От радости встречи, кажется, и усталость прошла. Лишь когда связные увидели койки, отведенные им, две бессонные ночи и нелегкий поход дали о себе знать. Они и есть не стали, сразу повалились в постели.
Встали поздно, проспав более 14 часов. Штаб уже давно трудился. Наскоро позавтракав, каждый пошел по своим делам: Боев — к Суздальцевой, а Никифоров — в военно-морской отдел. Встретились перед обедом. Никифоров показал предписание: он направляется в Северодвинскую флотилию. Будет воевать, мстить за гибель Павлина Виноградова, о подвиге которого узнал в отделе.
— Между прочим, встретил там нашего военмора Изюмова. Вот молодец-то, целую роту привел.
Боев припоминал, что где-то слышал эту фамилию. Кажется, Закемовский им восторгался.
— Из военконтроля?
— Он самый, — подтвердил Иван.
Было чем поделиться и Макару: узнал подробности освобождения родного Шенкурска. Красноармейцы с трех сторон к нему по тайге пробирались. 150 верст прошли. Многие в шинелях и ботинках.
— Блекнет перед их подвигом наш поход с тобой, Иван!

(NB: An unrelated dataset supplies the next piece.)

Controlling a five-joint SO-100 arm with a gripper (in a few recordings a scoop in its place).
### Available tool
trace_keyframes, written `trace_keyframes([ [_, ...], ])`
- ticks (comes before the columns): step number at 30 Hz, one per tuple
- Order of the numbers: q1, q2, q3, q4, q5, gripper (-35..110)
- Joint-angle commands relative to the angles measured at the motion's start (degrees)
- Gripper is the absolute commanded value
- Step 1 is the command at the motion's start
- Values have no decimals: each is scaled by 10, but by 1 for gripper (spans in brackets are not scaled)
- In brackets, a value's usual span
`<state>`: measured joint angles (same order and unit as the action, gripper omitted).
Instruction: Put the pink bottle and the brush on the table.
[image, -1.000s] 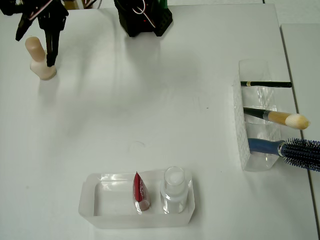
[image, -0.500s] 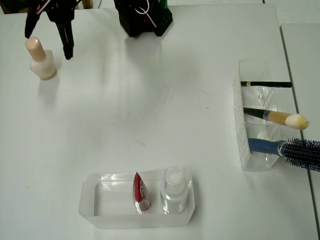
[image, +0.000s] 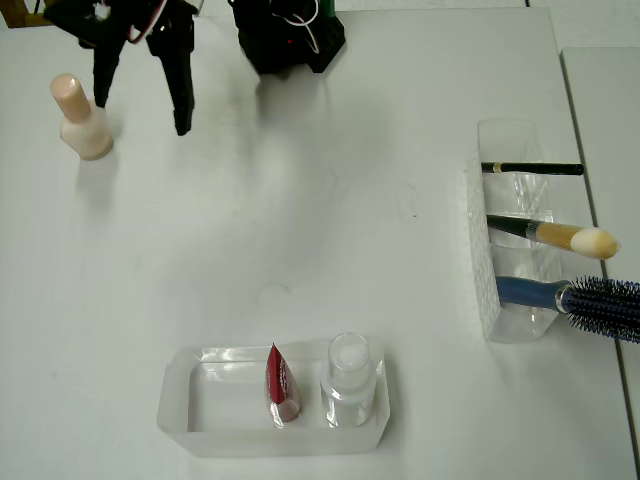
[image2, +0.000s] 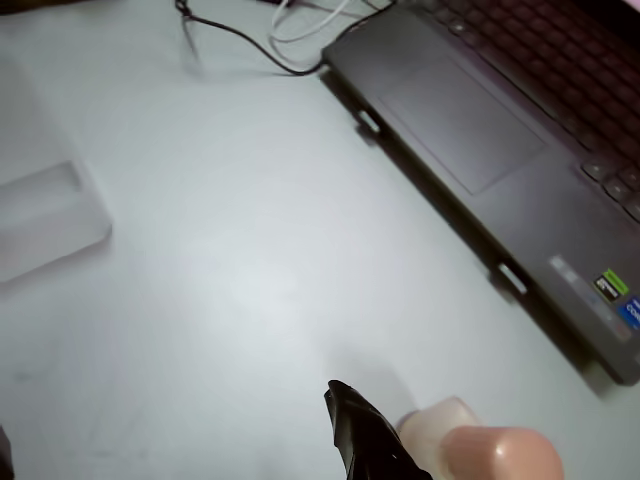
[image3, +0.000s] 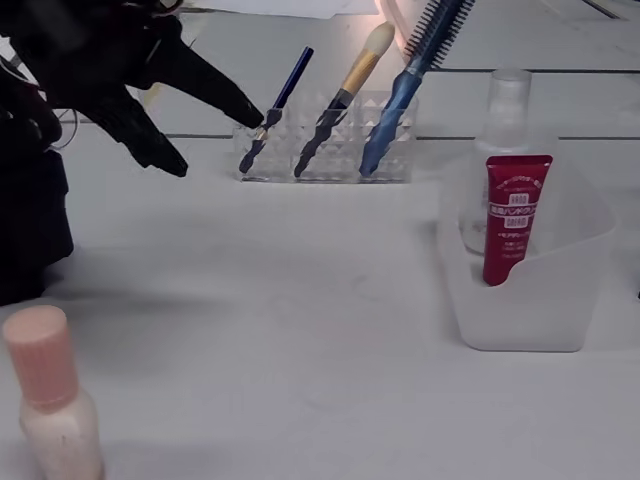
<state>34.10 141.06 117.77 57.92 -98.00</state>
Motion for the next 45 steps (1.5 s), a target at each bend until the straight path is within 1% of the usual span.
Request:
trace_keyframes([
  [1, -33, 38, -19, 54, -10, 49],
  [3, -65, 47, -17, 69, -6, 49],
  [8, -178, 11, 4, -18, -1, 49],
  [13, -285, -6, 8, -57, 11, 48],
  [15, -334, -20, 14, -89, 17, 47],
  [20, -422, -49, 21, -143, 26, 45],
  [35, -552, -211, 29, -374, 26, 40],
  [45, -630, -297, -6, -425, 27, 40],
])
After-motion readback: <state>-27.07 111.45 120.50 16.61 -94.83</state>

Макара взволновал рассказ Суздальцевой о военкоме Кузьмине, который прошел с одной из колонн от Плесецкой. В кожаной тужурке! Вдохновляя бойцов, по утрам до пояса снегом обтирался. На тридцатиградусном морозе!
— Мне как-то неудобно стало, Иван. Вчера он нашим походом поражался, а я, грешен, подумал: «Из теплого кабинета судит».
— Оформляйся и ты, Макар, в армию.
Иван горячо заговорил о преимуществе борьбы с оружием. Тут результат налицо, не то, что в подполье...
Боев улыбался. Чудак, не понимает существа невидимой борьбы, у нее ведь своя романтика.
Обдумывая доклад на заседании горкома совместно с комфракцией губисполкома, Боев решил высказаться насчет террора и восстания. Ему почему-то казалось, что здесь найдет поддержку. Но когда заседание началось и он стал говорить, уже при первых словах увидел, как некоторые товарищи подозрительно переглянулись, а лицо военкома армии из приветливого сделалось строгим. Не удержался Кузьмин от реплики:
— На террор и восстание сбиваться не нужно. Даже мы, воюя с оружием в руках, нажимаем на пропаганду среди войск противника.
Боев смутился, почувствовав, что тень может лечь на все подполье, торопливо уточнил:
— Подпольный комитет большинством отверг мое предложение...
— Комитет поступил правильно, — заметил военком и повел речь об агитации, о том, какое значение придает ей партия.
Он сообщил, что при Центральном Комитете уже более полугода существует иностранная Федерация, состоящая из групп коммунистов разных стран. Венгерский коммунист Бела Кун ее возглавляет. Совсем недавно в Федерацию вступила англо-американская группа. Кузьмин затем прочел декларацию о задачах этой группы: «Вести устную и печатную пропаганду среди британских и американских рабочих в России и за границей, осведомлять и организовывать британских и американских военнопленных и информировать Центральный Комитет о рабочем движении в Великобритании и Америке».
— Сам товарищ Ленин участвует в пропаганде, — добавил военком, закончив чтение. — На иностранных языках пишет рабочим письма, которые всякими путями направляются за границу, и листовки, обращенные к солдатам... Северный фронт особый. Здесь Красная Армия сражается с войсками ведущих стран Европы и Соединенных Штатов Америки. И нужно всемерно развивать среди них пропаганду и агитацию... Я бы сказал так: если в ходе боевых действий мы нередко имеем затишья, то в пропаганде не должно быть никаких спадов, нужно штурмовать солдат интервентов устным и печатным словом беспрерывно. Именно на это и нацеливает нас Владимир Ильич Ленин.
Далее комиссар рассказал об осенних боях на Северной Двине, где ему пришлось вести бойцов в контратаку, чтобы вернуть утраченные позиции. Взяли там в плен шотландцев. Расположив их к себе, военком завел с ними разговор. Как раз тогда в «Правде» появилась статья Чичерина о Джоне Маклине, шотландском революционере. Кузьмин спросил солдат, знают ли они его.
Солдаты удивленно вскинули головы: как не знать им того, кого больше всех любили шотландские рабочие! Они наперебой стали рассказывать о Джоне — школьном учителе по профессии. А одному, Лафаму, даже доводилось слушать пламенные речи Джона, за которые его не раз привлекали к ответственности. Пленные огорчились, когда Кузьмин сообщил, что о теперешнем положении Джона нет никаких сведений. «Могу заверить вас, господин комиссар, — горячо проговорил Лафам, — наш Джон протестует теперь против войны с Россией. Если его и в тюрьму посадили, все равно протестует».